Set down again exactly the lines of the listing below that fall between the line holding "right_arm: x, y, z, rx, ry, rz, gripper" and the line holding "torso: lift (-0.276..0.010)", inclusive.
====== Record set
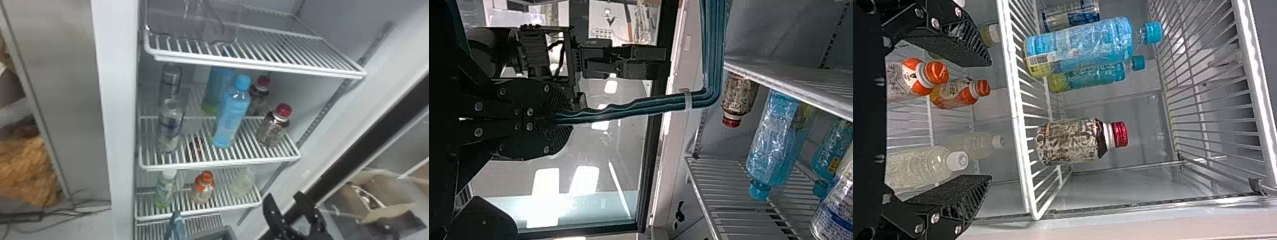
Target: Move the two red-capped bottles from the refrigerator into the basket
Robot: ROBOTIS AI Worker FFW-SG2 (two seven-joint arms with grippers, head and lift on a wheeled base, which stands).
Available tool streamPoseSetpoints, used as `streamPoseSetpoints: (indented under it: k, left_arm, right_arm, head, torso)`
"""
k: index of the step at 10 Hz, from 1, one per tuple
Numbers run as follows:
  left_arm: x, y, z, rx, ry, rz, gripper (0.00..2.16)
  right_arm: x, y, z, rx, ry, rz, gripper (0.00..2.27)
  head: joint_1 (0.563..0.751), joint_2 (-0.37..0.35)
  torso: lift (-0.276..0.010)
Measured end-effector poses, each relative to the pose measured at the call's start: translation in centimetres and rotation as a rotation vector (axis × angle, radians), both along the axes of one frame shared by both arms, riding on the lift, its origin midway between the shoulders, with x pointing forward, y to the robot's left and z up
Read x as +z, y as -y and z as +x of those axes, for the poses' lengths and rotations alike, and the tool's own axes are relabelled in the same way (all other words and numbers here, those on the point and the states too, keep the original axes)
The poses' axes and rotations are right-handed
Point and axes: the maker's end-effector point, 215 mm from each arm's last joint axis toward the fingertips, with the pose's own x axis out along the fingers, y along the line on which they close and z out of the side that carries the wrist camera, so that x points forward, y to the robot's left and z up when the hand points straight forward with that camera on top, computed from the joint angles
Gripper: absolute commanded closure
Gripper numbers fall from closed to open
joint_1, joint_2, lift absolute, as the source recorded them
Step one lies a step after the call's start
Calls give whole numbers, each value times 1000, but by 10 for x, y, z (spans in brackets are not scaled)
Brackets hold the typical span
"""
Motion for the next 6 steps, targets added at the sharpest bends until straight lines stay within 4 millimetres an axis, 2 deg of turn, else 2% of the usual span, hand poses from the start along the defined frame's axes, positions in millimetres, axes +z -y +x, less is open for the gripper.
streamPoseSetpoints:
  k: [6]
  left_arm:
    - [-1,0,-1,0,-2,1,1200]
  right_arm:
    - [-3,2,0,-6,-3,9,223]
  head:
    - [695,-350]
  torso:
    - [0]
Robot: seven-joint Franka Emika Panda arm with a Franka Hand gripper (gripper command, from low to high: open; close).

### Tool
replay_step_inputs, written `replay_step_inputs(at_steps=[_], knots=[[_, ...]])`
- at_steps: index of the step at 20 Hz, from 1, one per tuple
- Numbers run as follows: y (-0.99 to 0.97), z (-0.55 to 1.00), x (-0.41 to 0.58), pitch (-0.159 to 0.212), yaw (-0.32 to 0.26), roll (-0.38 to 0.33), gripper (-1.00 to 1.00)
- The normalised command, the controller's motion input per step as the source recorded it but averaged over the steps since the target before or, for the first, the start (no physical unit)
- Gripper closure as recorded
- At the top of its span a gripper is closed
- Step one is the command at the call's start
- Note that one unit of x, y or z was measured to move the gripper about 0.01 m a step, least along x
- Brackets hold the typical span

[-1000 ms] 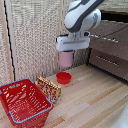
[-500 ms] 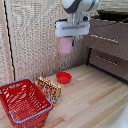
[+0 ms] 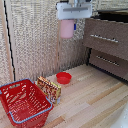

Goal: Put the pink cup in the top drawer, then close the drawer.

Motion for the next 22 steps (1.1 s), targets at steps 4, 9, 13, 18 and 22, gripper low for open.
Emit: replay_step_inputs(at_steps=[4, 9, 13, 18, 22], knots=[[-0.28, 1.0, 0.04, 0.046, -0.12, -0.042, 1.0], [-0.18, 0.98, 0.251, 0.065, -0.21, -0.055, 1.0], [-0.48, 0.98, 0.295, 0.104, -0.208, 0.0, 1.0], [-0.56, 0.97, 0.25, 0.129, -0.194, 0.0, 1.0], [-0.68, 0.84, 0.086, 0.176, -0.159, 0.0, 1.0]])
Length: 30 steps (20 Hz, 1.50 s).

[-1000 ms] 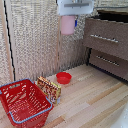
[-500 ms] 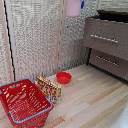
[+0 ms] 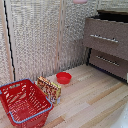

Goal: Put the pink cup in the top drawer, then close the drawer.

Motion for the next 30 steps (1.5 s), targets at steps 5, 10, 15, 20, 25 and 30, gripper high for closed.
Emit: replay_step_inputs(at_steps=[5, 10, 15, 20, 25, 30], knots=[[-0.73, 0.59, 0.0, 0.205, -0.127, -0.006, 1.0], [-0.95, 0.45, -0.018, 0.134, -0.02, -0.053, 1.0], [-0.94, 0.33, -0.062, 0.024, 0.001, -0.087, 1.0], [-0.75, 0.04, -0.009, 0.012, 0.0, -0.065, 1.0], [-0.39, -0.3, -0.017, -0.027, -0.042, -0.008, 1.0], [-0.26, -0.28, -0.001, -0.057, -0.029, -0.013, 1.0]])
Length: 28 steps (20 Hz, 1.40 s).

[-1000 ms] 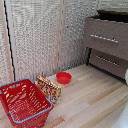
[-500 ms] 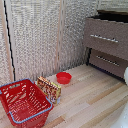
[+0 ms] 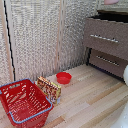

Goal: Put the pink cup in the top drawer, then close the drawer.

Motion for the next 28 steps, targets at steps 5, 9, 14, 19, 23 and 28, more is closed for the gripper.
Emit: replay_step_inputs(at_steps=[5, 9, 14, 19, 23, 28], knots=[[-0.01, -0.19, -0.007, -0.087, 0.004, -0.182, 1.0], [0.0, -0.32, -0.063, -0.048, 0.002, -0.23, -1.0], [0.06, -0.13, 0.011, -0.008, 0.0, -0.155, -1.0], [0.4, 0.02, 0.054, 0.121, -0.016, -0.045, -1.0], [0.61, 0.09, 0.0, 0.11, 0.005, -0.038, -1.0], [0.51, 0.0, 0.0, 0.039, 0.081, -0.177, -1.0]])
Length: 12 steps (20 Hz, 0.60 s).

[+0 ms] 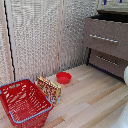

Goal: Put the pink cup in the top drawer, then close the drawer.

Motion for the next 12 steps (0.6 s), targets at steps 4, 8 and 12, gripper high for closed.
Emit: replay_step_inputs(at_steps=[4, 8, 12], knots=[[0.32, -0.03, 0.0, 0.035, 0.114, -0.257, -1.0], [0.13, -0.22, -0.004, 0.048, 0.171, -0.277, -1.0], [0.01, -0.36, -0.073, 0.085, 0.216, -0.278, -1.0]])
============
_Written reply_
  right_arm: x, y, z, rx, ry, rz, gripper (0.00..2.27)
  head: joint_1 (0.563..0.751), joint_2 (-0.37..0.35)
  torso: lift (-0.276..0.010)

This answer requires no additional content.